I don’t use a double boiler, because guess who washes up?  I use a metal bowl balanced over a saucepan of boiling water and it seems to do the trick.  Place in the metal saucepan 200grams of very nice butter and 100g of dark chocolate.  These, along with the cocoa, are the ingredients that will make people beg you for the recipe, their quality makes a big difference.  I use Harmonie Organic Butter.  I was using Belcolade chocolate drops and they were quite good, but then I bought one of those chunks of Callebaut chocolate you see at Harris Farms.  Why do they sell them like that?  How on earth are you supposed to break them down?  The first one I got I just surreptitiously nibbled at until it was all gone.  The second one was fortunately exactly the right size for these brownies, which was when I realised I couldn’t go back.  Now I get Callebaut in chip form either at the IGA, or from the nice man at my local chocolate shop.

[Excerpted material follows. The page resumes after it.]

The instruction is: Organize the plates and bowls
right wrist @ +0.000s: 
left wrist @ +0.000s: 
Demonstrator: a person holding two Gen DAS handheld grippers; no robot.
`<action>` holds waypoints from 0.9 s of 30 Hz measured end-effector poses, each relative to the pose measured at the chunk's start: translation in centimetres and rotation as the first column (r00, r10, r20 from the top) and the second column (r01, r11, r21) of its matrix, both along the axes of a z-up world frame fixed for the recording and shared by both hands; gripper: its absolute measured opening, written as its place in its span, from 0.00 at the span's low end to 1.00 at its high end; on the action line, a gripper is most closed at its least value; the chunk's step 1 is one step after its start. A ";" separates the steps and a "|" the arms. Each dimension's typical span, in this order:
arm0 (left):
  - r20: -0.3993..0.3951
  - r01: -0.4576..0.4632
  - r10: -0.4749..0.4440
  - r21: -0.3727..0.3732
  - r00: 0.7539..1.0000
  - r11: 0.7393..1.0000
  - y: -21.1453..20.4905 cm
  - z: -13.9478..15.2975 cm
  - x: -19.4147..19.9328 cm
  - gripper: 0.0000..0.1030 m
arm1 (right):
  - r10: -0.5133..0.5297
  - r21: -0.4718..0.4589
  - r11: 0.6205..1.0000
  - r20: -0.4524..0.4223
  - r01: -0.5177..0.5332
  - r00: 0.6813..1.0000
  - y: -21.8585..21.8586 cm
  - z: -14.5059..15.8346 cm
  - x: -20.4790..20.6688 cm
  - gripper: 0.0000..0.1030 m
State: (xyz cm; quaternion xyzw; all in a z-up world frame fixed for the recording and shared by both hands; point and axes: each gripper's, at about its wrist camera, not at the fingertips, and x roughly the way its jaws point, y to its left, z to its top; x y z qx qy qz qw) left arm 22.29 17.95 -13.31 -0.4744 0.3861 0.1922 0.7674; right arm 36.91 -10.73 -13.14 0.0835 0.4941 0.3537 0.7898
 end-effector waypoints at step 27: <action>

Place your bowl over the saucepan of boiling water and wait for the contents to melt.  This took about as long as making a coffee, taking a phone call from my husband to ask why his Blackberry wasn’t syncing properly (I blame Google) and reheating the coffee in the microwave.  Probably time he moved to an iPhone.  Stir it with a wooden spoon then take it off the heat.  Stir in half a cup of Dutch cocoa (mine comes in a dark brown container from Norton St Grocers and I can’t be bothered digging it out of the cupboard to get the brand), one and a quarter cups of caster sugar, and three eggs – one at a time.  I also try to get nice eggs, but I can’t say that I can taste a difference.  Then stir in one third of a cup of sour cream, once again, can’t taste the difference between Barambah Organic and Dairy Farmers, and two teaspoons of vanilla essence.  Vanilla is the salt of the sweets world, you won’t necessarily pick it as a flavour but it makes everything taste nicer.  Speaking of salt, I’ve recently started grinding a turn or two of sea salt into my brownie, but you really don’t want to overdo it.  Last, stir in half a cup of plain flour.  The recipe also suggests stirring in a cup of pecans, which sounds like a wonderful idea except, as you would have gathered by now, my family Don’t Like Bits In It.

Scrape mixture into a baking paper lined square or rectangular cake tin.  Mine is square and 20cm a side.  Bake at 160C for about 45 minutes.  It will be all cracked on the top.  I don’t bother dusting it with icing sugar, but you can if you’re a presentation kind of person.

I might have to take some to my choir committee meeting tonight, seeing as how making it delayed me sending out my treasurer’s report by at least an hour.